→ The task
Write out, from the entries below, exactly the lines that run between the lines holding "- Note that" and "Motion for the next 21", inclusive, and stop there.

→ Extracted data

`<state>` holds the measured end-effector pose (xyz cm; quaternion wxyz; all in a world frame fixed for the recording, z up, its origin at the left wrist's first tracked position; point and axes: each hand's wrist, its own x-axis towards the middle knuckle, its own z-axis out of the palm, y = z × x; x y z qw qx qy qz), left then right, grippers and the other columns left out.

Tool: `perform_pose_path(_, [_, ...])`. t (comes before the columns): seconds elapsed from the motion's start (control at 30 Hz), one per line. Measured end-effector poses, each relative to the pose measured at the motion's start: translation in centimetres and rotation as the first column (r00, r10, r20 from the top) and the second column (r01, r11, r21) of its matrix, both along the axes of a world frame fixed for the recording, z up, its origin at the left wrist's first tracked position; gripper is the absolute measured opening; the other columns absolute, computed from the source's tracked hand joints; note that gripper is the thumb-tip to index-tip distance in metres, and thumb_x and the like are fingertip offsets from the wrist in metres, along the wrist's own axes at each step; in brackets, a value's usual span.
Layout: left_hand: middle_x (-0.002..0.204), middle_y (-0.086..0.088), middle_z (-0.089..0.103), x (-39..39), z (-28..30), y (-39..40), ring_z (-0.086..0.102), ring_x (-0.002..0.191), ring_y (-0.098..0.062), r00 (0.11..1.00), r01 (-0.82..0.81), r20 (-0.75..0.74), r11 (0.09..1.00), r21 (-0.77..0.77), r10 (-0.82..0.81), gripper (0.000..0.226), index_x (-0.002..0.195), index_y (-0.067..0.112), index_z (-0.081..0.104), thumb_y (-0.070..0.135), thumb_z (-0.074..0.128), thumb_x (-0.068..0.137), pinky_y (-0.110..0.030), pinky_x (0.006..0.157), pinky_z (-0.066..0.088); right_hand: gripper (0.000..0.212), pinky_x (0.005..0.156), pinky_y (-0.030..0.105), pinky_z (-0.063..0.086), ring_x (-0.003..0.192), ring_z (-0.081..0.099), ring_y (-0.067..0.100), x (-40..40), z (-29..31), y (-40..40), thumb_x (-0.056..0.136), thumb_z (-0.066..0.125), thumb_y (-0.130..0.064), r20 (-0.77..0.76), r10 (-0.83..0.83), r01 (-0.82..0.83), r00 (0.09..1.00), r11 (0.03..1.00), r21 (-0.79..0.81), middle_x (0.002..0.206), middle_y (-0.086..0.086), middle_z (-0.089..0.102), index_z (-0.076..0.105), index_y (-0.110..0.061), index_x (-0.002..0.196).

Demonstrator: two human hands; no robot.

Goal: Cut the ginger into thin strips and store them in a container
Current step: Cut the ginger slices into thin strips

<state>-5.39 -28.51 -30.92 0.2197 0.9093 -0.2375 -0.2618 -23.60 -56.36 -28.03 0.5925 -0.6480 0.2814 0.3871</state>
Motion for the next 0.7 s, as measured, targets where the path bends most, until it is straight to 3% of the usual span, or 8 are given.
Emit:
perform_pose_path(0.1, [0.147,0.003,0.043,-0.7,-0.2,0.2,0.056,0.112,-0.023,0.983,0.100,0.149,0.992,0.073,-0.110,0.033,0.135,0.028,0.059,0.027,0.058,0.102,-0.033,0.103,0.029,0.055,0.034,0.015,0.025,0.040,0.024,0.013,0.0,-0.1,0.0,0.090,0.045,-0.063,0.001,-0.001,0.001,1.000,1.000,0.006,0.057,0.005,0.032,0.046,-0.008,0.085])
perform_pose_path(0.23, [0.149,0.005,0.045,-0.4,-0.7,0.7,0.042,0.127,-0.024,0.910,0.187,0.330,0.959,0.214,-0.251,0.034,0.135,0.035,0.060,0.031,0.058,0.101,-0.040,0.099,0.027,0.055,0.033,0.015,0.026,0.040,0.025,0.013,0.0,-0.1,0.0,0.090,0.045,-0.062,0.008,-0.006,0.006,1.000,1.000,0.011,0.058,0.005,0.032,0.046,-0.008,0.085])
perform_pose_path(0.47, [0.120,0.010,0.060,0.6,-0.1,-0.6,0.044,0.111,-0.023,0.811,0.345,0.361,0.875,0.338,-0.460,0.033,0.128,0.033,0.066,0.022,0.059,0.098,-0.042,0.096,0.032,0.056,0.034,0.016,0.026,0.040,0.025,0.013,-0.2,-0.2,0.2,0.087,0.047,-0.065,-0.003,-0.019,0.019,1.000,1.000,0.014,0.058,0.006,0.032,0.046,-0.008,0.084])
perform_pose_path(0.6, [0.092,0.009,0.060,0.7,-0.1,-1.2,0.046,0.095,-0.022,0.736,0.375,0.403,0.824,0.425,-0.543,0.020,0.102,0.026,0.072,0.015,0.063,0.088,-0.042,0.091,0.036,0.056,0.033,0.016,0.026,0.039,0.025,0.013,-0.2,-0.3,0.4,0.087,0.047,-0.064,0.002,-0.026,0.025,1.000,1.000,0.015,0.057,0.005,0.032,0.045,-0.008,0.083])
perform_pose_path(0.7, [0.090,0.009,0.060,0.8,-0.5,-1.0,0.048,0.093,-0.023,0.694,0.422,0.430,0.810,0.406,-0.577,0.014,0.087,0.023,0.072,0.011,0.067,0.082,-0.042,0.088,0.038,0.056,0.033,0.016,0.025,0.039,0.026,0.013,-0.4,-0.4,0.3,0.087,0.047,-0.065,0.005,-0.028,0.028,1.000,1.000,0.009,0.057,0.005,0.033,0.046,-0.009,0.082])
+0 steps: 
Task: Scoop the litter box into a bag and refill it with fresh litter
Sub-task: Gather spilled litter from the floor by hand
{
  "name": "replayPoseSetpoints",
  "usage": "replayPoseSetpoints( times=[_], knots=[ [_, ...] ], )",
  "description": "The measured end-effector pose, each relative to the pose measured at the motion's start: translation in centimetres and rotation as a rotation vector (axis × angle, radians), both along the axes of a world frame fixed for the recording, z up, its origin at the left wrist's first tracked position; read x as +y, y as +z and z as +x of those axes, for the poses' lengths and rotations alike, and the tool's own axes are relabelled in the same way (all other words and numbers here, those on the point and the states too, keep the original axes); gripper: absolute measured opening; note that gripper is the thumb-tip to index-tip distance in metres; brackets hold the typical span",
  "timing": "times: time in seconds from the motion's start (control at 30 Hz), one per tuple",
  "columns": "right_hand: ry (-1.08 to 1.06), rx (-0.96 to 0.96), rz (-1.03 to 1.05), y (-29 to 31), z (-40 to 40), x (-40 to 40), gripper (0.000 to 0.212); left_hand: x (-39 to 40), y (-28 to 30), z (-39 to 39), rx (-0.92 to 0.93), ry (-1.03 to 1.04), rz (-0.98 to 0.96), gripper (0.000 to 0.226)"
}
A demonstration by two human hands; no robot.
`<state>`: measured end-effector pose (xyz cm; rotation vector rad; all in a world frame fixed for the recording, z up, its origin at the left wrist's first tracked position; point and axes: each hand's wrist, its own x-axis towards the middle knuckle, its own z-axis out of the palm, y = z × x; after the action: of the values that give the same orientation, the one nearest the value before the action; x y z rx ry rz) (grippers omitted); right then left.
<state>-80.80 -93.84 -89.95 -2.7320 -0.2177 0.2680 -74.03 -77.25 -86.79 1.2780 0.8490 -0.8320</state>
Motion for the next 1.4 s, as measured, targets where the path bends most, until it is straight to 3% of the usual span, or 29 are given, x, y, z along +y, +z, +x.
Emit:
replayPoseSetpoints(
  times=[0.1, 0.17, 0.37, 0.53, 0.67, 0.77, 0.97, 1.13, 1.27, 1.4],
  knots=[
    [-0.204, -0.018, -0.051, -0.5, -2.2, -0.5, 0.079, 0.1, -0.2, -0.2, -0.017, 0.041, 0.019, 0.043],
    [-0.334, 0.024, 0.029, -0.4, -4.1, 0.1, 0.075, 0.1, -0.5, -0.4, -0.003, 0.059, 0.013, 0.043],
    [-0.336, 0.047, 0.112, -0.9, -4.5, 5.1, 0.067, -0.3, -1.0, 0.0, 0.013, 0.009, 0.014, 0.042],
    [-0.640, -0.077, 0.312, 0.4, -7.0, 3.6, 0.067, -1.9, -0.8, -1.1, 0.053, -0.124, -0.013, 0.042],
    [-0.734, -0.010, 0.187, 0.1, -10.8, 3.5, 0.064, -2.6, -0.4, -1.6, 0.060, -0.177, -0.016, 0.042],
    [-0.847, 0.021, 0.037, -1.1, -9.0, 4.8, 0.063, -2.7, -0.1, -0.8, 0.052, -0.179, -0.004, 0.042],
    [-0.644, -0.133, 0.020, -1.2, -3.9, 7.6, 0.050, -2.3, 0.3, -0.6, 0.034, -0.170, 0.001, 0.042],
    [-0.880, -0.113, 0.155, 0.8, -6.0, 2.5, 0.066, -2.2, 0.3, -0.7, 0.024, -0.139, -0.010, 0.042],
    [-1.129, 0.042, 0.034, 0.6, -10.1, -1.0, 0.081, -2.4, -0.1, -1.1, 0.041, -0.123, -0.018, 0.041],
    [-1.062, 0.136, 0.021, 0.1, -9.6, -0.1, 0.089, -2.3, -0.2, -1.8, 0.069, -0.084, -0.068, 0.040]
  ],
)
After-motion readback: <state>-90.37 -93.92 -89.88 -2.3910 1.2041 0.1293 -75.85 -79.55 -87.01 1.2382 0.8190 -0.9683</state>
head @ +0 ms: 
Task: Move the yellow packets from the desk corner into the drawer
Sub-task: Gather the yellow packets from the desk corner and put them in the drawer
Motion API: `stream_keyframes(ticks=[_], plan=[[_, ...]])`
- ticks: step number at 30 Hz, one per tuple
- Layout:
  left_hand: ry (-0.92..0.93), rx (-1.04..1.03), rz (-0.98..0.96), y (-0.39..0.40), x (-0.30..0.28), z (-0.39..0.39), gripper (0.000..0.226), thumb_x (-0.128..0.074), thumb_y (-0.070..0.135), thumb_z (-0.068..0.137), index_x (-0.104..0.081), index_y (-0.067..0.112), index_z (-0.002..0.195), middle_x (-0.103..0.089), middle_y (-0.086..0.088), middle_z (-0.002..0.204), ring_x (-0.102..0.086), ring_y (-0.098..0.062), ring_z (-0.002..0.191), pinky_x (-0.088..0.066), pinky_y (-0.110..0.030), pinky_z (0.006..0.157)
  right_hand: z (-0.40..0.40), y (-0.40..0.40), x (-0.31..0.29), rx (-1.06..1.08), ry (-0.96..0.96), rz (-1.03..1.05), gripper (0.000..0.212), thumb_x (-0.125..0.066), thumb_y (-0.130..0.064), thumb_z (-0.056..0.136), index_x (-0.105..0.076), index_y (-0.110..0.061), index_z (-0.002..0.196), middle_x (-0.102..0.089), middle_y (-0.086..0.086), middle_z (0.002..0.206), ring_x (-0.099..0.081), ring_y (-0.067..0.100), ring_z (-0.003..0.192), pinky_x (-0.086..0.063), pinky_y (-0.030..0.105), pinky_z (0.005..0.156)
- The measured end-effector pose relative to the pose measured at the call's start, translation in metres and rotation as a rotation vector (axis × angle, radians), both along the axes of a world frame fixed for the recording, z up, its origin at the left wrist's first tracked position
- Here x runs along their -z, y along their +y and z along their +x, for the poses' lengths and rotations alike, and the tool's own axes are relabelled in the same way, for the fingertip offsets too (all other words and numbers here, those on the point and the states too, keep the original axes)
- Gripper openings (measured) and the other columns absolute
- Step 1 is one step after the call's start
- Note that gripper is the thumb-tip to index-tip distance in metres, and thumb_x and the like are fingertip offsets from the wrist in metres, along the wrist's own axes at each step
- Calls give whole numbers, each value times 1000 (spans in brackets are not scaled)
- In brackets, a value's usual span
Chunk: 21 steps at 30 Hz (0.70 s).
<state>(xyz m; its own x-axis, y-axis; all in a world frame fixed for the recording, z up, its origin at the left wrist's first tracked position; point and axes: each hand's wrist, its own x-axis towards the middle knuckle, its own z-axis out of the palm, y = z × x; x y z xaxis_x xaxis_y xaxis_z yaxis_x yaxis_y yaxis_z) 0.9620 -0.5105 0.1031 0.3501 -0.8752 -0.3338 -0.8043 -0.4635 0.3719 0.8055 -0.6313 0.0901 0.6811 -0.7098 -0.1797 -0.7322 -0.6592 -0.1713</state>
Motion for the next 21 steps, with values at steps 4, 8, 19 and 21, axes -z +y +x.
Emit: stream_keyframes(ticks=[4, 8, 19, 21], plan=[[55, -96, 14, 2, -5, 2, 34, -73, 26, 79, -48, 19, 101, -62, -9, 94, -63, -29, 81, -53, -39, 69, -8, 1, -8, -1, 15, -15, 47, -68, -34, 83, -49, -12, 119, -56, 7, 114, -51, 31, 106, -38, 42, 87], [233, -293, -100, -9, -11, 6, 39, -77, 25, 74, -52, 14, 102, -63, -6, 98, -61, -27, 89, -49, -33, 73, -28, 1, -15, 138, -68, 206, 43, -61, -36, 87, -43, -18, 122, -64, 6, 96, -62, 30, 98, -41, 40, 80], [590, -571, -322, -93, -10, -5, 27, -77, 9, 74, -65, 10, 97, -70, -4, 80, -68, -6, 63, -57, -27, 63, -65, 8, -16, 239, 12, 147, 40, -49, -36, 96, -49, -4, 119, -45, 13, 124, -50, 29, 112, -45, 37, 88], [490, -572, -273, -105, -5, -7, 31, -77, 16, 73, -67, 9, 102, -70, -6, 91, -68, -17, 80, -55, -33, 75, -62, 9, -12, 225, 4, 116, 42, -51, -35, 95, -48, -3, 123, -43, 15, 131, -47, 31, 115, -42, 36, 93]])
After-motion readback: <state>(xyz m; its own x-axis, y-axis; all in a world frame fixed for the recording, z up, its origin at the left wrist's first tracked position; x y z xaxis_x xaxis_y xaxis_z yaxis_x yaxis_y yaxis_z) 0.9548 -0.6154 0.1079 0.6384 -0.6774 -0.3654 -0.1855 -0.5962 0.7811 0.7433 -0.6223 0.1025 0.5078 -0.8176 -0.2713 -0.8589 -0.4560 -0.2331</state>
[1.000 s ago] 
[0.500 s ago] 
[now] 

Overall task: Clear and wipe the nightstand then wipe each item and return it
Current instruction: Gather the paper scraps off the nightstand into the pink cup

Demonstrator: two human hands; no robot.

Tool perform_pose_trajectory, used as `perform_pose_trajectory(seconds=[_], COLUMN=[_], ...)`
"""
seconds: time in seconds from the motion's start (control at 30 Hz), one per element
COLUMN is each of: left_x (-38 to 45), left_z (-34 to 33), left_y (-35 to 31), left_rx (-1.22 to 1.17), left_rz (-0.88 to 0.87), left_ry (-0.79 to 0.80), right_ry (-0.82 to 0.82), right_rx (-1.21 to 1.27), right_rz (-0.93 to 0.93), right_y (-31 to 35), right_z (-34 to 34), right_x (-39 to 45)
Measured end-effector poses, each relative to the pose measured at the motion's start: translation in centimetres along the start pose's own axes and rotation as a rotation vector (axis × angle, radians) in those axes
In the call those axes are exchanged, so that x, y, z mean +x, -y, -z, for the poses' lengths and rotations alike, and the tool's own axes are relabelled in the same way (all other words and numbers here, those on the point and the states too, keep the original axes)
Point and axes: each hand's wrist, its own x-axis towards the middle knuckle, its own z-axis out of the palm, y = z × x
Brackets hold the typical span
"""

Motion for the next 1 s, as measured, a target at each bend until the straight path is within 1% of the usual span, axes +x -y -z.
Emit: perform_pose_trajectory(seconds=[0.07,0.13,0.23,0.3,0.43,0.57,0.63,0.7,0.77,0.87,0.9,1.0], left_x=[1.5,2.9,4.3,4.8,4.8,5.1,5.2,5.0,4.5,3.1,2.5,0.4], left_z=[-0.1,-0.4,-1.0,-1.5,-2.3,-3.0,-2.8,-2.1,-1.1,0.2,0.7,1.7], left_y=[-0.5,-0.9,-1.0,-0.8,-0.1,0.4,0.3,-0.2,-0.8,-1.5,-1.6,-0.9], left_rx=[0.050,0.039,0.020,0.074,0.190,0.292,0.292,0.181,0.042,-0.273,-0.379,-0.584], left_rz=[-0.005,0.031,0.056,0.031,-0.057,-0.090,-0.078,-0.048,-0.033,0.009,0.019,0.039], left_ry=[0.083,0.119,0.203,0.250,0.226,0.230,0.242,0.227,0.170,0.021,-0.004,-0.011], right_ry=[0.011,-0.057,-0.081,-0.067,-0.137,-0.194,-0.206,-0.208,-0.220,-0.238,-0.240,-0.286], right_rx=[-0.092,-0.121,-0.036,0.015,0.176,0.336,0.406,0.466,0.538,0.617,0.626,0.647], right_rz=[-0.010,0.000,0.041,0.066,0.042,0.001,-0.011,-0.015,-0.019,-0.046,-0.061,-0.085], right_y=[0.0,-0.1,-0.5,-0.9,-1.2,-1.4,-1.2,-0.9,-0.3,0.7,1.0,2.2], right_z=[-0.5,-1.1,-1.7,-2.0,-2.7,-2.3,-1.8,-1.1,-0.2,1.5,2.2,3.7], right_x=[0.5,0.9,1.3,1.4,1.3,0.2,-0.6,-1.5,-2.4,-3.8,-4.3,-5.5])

→ Exercise solution
- Note that gripper is the thumb-tip to index-tip distance in metres, and thumb_x and the like are fingertip offsets from the wrist in metres, along the wrist's own axes at each step
- Calls give whole numbers, each value times 1000 (spans in brackets are not scaled)
- In brackets, a value's usual span
Chunk: 21 steps at 30 Hz (0.70 s).
<state>(xyz m; its own x-axis, y-axis; all in a world frame fixed for the recording, z up, its origin at the left wrist's first tracked position; point and axes: each hand's wrist, its own x-axis towards the middle knuckle, its own z-axis out of the palm, y = z × x; x y z xaxis_x xaxis_y xaxis_z yaxis_x yaxis_y yaxis_z) 0.9620 -0.5105 0.1031 0.3501 -0.8752 -0.3338 -0.8043 -0.4635 0.3719 0.8055 -0.6313 0.0901 0.6811 -0.7098 -0.1797 -0.7322 -0.6592 -0.1713</state>
Motion for the next 21 steps, with values at steps 4, 8, 19 and 21, axes -z +y +x.

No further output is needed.